> [Problem description]:
Search the data for the string "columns" and extract every line where it appears.

**** Given data ****

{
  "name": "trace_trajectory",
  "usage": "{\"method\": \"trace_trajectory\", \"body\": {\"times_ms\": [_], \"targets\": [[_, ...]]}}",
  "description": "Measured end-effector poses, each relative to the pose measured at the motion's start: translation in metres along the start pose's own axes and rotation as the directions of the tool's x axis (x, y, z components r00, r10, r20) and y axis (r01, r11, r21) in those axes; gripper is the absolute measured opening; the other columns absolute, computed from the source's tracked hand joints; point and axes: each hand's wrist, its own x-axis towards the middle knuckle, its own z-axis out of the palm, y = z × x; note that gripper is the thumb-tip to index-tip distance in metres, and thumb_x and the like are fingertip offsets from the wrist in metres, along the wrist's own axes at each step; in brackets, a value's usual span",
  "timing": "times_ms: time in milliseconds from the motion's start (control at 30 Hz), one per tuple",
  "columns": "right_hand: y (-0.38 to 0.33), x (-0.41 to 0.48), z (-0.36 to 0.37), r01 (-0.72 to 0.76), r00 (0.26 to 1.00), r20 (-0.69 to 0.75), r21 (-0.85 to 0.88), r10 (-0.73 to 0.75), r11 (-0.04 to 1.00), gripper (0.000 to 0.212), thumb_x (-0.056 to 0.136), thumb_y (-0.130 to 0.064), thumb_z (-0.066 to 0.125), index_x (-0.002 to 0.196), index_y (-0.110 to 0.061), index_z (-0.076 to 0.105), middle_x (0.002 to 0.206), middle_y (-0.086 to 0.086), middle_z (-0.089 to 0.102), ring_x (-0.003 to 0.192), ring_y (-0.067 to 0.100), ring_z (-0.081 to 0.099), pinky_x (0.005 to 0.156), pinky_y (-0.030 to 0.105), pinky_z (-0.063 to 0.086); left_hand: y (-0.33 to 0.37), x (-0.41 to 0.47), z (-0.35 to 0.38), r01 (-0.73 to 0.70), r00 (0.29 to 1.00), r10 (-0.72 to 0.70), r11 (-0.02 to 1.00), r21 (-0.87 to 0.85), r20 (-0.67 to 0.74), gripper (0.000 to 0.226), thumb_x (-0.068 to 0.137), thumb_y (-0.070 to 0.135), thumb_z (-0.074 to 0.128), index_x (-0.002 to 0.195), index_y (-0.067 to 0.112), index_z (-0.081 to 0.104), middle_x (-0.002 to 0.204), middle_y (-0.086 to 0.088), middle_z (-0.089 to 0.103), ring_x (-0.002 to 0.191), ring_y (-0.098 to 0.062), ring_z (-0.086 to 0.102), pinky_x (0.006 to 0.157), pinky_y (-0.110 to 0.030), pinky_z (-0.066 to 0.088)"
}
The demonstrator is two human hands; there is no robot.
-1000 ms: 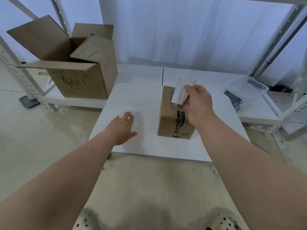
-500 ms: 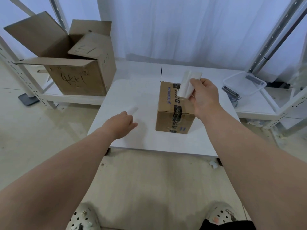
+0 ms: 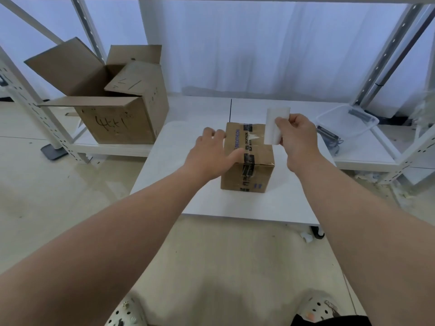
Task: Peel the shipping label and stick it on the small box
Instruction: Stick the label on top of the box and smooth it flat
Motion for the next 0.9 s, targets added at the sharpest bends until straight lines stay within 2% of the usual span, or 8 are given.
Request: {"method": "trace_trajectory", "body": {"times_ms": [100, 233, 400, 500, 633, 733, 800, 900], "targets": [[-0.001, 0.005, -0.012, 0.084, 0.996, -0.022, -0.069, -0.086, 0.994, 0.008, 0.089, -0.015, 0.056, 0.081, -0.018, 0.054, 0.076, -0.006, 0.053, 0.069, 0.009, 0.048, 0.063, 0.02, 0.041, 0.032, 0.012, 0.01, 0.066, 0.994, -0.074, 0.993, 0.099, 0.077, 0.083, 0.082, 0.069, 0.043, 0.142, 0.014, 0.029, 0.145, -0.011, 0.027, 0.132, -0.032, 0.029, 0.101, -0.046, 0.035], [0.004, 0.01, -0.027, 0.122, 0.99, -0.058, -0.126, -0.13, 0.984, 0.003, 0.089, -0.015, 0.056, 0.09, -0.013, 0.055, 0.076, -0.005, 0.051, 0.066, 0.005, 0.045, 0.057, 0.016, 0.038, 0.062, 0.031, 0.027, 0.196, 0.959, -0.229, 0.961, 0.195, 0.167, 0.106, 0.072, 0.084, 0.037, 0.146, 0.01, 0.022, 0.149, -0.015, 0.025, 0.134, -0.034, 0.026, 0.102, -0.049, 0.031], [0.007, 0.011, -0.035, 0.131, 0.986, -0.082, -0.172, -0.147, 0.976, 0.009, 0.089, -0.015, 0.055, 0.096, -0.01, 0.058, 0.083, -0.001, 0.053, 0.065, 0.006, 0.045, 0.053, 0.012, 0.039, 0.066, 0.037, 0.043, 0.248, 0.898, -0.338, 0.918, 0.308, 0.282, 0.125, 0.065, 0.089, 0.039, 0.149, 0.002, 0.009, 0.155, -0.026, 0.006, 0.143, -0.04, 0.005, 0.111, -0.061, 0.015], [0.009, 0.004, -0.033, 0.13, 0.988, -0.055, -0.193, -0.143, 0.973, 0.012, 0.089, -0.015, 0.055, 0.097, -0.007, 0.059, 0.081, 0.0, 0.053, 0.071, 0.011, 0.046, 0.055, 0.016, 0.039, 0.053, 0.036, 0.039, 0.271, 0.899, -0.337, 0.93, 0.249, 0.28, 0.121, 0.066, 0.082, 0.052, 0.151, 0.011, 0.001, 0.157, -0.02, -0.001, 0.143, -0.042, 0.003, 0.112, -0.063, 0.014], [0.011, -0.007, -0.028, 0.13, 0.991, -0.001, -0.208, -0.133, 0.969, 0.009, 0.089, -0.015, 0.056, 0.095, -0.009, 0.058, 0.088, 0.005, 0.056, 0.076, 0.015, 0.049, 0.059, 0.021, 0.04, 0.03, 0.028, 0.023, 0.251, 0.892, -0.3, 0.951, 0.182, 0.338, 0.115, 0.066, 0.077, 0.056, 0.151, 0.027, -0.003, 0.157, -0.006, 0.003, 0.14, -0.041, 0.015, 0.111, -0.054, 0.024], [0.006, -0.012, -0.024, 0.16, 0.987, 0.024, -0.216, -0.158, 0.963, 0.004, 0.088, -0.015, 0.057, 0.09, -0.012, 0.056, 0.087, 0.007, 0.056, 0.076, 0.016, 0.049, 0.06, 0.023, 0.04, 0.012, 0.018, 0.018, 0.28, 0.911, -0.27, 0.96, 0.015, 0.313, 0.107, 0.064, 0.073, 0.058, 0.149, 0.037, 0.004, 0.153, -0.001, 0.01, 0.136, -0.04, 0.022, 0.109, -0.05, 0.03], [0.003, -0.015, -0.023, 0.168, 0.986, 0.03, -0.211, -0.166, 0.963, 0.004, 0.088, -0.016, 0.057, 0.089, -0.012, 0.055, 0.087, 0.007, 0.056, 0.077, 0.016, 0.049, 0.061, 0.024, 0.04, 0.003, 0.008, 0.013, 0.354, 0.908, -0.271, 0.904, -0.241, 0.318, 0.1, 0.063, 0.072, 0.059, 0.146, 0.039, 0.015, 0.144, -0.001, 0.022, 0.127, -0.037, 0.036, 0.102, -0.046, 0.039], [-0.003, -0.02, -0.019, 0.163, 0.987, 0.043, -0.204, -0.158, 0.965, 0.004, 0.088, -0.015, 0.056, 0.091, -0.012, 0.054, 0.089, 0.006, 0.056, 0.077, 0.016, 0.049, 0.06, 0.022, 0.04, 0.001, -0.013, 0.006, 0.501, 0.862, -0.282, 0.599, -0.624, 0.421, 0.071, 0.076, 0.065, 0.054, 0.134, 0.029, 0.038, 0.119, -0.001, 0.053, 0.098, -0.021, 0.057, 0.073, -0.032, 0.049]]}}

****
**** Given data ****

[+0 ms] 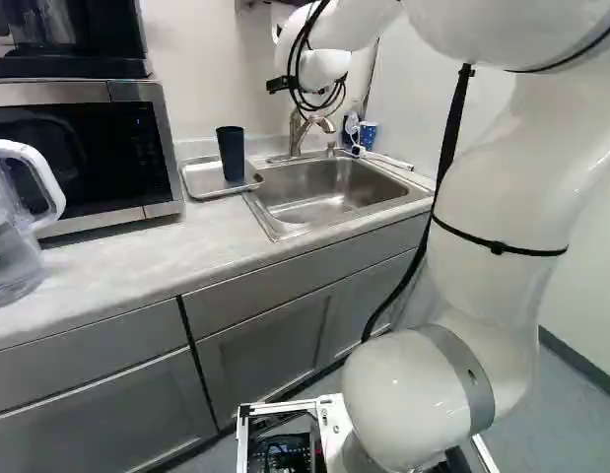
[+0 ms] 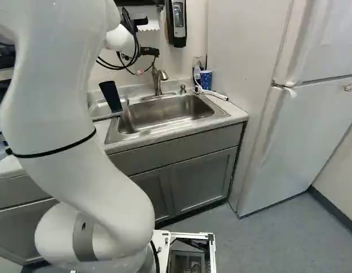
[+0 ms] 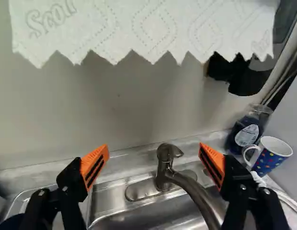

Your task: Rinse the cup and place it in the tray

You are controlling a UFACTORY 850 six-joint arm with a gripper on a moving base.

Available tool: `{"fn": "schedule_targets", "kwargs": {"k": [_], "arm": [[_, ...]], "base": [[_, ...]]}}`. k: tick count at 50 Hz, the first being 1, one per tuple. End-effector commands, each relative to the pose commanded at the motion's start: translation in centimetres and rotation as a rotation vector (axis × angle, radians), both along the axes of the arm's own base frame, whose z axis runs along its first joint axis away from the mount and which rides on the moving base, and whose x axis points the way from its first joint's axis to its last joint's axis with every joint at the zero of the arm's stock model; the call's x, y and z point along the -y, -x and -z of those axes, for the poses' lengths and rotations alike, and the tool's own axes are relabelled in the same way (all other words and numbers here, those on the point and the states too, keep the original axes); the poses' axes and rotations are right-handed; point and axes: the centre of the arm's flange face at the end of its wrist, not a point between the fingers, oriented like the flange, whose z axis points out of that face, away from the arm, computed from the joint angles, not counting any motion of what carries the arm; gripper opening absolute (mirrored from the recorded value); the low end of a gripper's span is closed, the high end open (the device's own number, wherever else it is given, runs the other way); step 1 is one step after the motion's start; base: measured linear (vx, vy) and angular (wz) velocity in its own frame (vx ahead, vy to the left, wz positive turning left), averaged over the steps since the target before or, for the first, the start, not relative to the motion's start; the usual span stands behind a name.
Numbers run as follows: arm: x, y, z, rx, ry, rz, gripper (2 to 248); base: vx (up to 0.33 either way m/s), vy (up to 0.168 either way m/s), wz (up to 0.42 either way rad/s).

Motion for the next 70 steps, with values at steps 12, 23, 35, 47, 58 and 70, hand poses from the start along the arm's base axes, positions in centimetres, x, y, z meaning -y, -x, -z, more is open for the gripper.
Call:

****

> [Output of the exercise]:
  "description": "Measured end-effector poses, each relative to the pose measured at the motion's start: translation in metres along the start pose's own axes and rotation as the directions of the tool's x axis (x, y, z components r00, r10, r20) and y axis (r01, r11, r21) in those axes; gripper is the absolute measured opening; the other columns absolute, computed from the source's tracked hand joints; point and axes: each hand's wrist, its own x-axis towards the middle knuckle, its own z-axis out of the palm, y = z × x; note that gripper is the thumb-tip to index-tip distance in metres, and thumb_x and the like are fingertip offsets from the wrist in metres, along the wrist's own axes at each step; in brackets, a value's usual span",
  "columns": "right_hand: y (-0.38 to 0.33), x (-0.41 to 0.48), z (-0.36 to 0.37), r01 (-0.72 to 0.76), r00 (0.26 to 1.00), r20 (-0.69 to 0.75), r21 (-0.85 to 0.88), r10 (-0.73 to 0.75), r11 (-0.04 to 1.00), gripper (0.000 to 0.212), thumb_x (-0.056 to 0.136), thumb_y (-0.130 to 0.064), thumb_z (-0.066 to 0.125), index_x (-0.002 to 0.196), index_y (-0.110 to 0.061), index_z (-0.076 to 0.105), middle_x (0.002 to 0.206), middle_y (-0.086 to 0.086), middle_z (-0.089 to 0.102), ring_x (-0.003 to 0.192), ring_y (-0.067 to 0.100), ring_z (-0.081 to 0.099), pinky_x (0.005 to 0.156), pinky_y (-0.030 to 0.105), pinky_z (-0.063 to 0.086); left_hand: y (-0.33 to 0.37), x (-0.41 to 0.47), z (-0.35 to 0.38), r01 (-0.73 to 0.70), r00 (0.29 to 1.00), r10 (-0.72 to 0.70), r11 (-0.02 to 1.00), r21 (-0.87 to 0.85), r20 (-0.67 to 0.74), gripper (0.000 to 0.226), thumb_x (-0.068 to 0.137), thumb_y (-0.070 to 0.135), thumb_z (-0.074 to 0.128), index_x (-0.002 to 0.195), index_y (-0.067 to 0.112), index_z (-0.081 to 0.104), middle_x (-0.002 to 0.204), middle_y (-0.086 to 0.088), middle_z (-0.089 to 0.103), ring_x (-0.002 to 0.191), ring_y (-0.098 to 0.062), ring_z (-0.086 to 0.102), pinky_x (0.006 to 0.157), pinky_y (-0.110 to 0.030), pinky_z (-0.066 to 0.088)"

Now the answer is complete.